Some employers indicated in written comments to the survey that the time and cost of providing the provisions was not worth their value to employees. Others objected to linking emergency savings accounts to retirement savings — although one reason for offering emergency savings accounts is to reduce workers' need to dip into retirement funds to deal with personal financial difficulties.
Tom Armstrong, vice president of customer analytics and insights at financial services firm Voya Financial, said the data shows that employees who don't have enough emergency savings are 13 times more likely and 30 percent more likely to experience hardship “Withdrawals from your retirement account would reduce your retirement contributions.
Brian Graff, chief executive of the American Retirement Association, an umbrella group that includes the Employer Plan Sponsors Council, said many companies and plan administrators have focused on mandatory aspects of the sprawling Secure 2.0 law – such as a provision that would improve access to Retirement plans require long-term part-time employees. They haven't had time to fully consider whether to introduce other optional offerings, such as emergency savings, he said. “It’s an early stage.”
At the same time, some employers have begun offering savings programs outside of their company pension plans. Details may vary depending on the employer and provider.
In January, for example, Whole Foods Market began offering an emergency savings program through Fidelity. Employees can have funds deposited through payroll deductions and withdraw them when necessary. It joined companies like Delta Air Lines, which began offering an emergency savings program through Fidelity in January 2023.

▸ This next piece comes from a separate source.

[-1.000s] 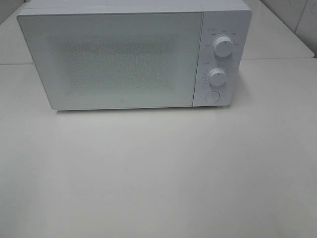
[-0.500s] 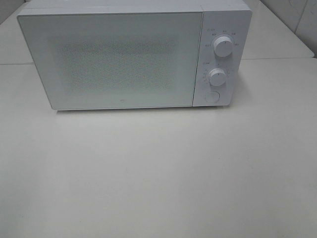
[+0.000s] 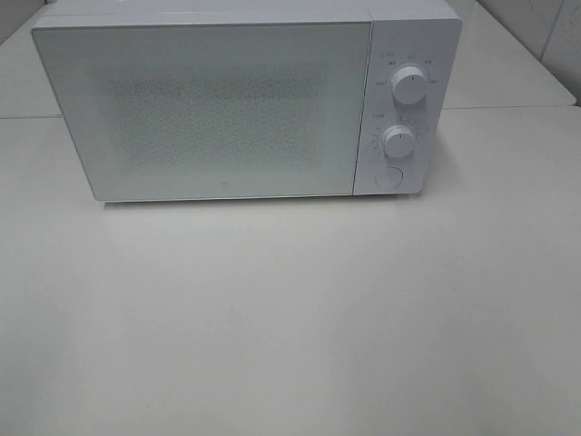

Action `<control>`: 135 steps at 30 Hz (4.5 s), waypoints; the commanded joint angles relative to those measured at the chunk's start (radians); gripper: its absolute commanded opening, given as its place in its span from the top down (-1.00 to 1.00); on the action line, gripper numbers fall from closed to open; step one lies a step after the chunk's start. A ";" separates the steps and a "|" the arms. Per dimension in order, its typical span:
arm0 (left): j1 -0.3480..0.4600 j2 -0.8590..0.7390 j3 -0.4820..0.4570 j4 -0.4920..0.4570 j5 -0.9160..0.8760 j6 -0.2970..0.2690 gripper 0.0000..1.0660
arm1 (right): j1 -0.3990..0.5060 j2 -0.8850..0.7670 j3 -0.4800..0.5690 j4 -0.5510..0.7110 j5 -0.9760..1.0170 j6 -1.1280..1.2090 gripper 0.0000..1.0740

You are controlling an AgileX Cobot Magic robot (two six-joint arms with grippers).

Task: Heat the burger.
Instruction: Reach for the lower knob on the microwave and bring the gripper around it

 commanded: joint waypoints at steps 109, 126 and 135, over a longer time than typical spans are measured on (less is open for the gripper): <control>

Employees who enroll in the Delta program open a cash management account with Fidelity. After completing the required financial coaching, they will receive a $750 deposit from Delta. The airline will then match up to $250 in employee contributions. As of last fall, 21,500 employees had participated, a Delta spokesman said.
Here are some questions and answers about emergency savings:
What is a reasonable goal for an emergency savings fund?
That depends on your financial situation. A common rule of thumb is to save at least three months of living expenses, but this can seem daunting for some people. Research shows that even smaller savings balances can help avoid resorting to risky alternatives like high-interest credit cards. America Saves, an initiative of the Consumer Federation of America, recommends aiming for $500 initially.
Is it better to save a lump sum for an emergency or rather save in small amounts?
Both options – or a combination of both – can work, depending on what is best for your situation. Tax time is here and many filers will receive a significant refund. The average federal refund was just under $3,200 last year, the Internal Revenue Service reported. Putting a portion of your refund into a savings account will help you set up your emergency fund.
Do I have to participate in a formal program to have money transferred from my paycheck to a savings account?
Probably not. Most employers offer electronic deposits and allow “split deposits,” where you automatically transfer a portion of your salary to a separate savings account. Check with your payroll department. Typically, you will need to fill out an application form with your bank account number. Alternatively, banks and credit unions, as well as many budgeting apps, offer automatic transfers from your checking account to a savings account.